## WHAT IS REQUIRED:
Pull out every line from the line containing "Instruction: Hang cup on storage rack" through the end of the material, both ends included, and reproduce it exactly. Keep pictures out.

## DATA PROVIDED:
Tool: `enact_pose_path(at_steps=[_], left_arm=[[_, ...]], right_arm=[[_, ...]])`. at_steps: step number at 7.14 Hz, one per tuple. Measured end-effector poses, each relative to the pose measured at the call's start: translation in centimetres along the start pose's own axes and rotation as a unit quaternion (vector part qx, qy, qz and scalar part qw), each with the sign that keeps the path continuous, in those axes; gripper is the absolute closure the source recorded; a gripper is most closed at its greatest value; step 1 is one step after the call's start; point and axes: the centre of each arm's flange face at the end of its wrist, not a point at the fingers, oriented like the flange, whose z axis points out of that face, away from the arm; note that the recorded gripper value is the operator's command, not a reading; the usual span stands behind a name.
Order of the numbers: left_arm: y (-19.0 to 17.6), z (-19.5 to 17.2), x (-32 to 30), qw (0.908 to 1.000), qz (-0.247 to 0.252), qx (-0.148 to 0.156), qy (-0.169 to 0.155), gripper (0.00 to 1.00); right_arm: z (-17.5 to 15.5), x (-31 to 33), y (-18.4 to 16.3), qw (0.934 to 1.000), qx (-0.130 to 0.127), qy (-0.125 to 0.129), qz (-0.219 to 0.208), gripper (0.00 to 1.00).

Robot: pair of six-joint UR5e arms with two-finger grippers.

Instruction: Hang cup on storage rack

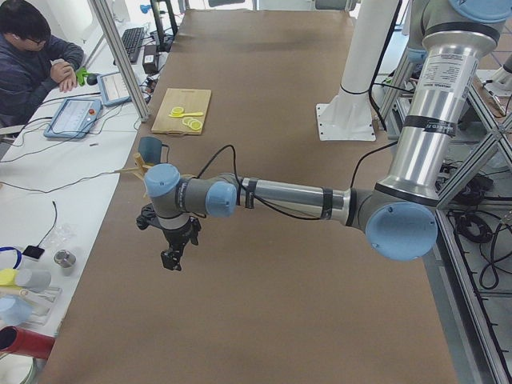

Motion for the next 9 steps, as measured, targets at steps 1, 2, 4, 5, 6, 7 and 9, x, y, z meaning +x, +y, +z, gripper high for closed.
enact_pose_path(at_steps=[1,2,4,5,6,7,9], left_arm=[[2.0,0.0,-1.0,0.9993,-0.020,0.010,0.029,0.01],[3.6,-0.4,-2.2,0.9973,-0.049,0.020,0.050,0.01],[6.9,-1.3,-3.4,0.9914,-0.105,0.032,0.071,0.01],[9.2,-0.8,-3.8,0.9894,-0.122,0.029,0.073,0.01],[10.8,-0.3,-4.3,0.9878,-0.135,0.025,0.074,0.01],[12.1,-0.2,-5.0,0.9862,-0.146,0.026,0.074,0.01],[13.3,-1.9,-5.4,0.9850,-0.151,0.046,0.070,0.01]], right_arm=[[0.1,0.1,0.1,1.0000,-0.001,0.000,0.001,0.00],[0.2,0.2,0.2,1.0000,-0.003,0.000,0.002,0.00],[0.4,0.3,0.3,1.0000,-0.004,0.000,0.003,0.00],[0.5,0.4,0.4,1.0000,-0.006,0.000,0.004,0.00],[0.8,0.6,0.5,0.9999,-0.009,0.000,0.006,0.00],[1.0,0.7,0.6,0.9999,-0.011,0.000,0.008,0.00],[2.0,1.5,0.9,0.9996,-0.021,-0.003,0.017,0.00]])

## ANSWER TO THIS EXERCISE:
Instruction: Hang cup on storage rack


Motion for the next 9 steps, as measured, targets at steps 1, 2, 4, 5, 6, 7 and 9, x, y, z meaning +x, +y, +z, gripper high for closed.
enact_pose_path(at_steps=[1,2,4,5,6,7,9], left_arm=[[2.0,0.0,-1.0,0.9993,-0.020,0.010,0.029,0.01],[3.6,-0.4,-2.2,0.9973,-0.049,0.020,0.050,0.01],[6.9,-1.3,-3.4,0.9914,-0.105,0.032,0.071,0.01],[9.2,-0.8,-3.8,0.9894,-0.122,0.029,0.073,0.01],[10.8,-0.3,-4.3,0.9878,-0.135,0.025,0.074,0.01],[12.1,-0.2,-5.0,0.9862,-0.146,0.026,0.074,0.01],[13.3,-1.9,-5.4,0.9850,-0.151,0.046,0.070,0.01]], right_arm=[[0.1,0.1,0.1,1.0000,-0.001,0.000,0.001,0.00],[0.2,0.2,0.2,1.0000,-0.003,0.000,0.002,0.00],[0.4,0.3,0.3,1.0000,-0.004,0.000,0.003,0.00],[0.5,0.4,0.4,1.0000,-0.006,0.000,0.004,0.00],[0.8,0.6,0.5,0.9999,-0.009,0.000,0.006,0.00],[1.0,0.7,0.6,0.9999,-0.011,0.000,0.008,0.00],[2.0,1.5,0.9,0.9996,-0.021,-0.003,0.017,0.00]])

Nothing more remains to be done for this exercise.